* PROBLEM DETAILS
Without the pictures, repeat the listing character for character.

* PROVIDED DATA

________________________________________

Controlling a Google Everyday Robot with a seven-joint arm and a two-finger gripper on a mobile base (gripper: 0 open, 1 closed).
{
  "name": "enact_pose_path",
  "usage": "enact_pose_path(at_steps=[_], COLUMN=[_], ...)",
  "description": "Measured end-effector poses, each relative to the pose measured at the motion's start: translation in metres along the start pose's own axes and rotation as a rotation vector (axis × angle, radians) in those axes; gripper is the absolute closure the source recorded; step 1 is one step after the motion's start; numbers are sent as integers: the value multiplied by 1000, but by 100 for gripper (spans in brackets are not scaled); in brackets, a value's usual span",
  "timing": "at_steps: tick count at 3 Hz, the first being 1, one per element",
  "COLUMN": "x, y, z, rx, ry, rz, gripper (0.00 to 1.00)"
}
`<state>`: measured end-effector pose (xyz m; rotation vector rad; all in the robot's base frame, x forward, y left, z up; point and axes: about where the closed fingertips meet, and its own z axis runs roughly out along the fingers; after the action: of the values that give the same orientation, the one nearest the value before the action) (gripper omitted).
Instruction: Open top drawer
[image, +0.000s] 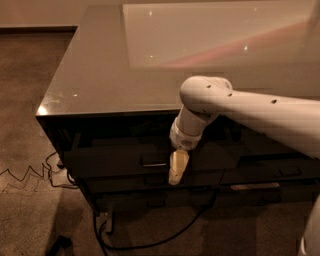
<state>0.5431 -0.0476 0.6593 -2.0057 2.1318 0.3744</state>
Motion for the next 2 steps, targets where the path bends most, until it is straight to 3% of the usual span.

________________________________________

* SOLUTION
Controlling a Google Everyday Robot with a seven-joint arm and a two-finger gripper on a mobile base (gripper: 0 open, 1 closed).
{
  "name": "enact_pose_path",
  "usage": "enact_pose_path(at_steps=[_], COLUMN=[_], ...)",
  "description": "Measured end-effector poses, each relative to the pose measured at the motion's start: translation in metres along the start pose's own axes and rotation as a rotation vector (axis × angle, radians) in those axes; gripper is the absolute closure the source recorded; step 1 is one step after the motion's start; numbers are sent as integers: the value multiplied by 1000, but by 100 for gripper (spans in brackets are not scaled); in brackets, a value's usual span",
  "timing": "at_steps: tick count at 3 Hz, the first being 1, one per element",
  "COLUMN": "x, y, z, rx, ry, rz, gripper (0.00 to 1.00)"
}
`<state>`: measured end-effector pose (xyz m; rotation vector rad; all in the robot's base frame, x forward, y left, z up; point and axes: about where the closed fingertips meet, and its own z axis runs roughly out along the fingers; after the action: of the values that give the same orientation, the one nearest the value before the action) (gripper omitted).
Instruction: Open top drawer
[image, +0.000s] 
<state>0.5431 -0.0476 0.6593 -2.0057 2.1318 0.3744</state>
Motion for the next 2 steps, targets where the path bends most, until it is straight to 3% of the usual span.

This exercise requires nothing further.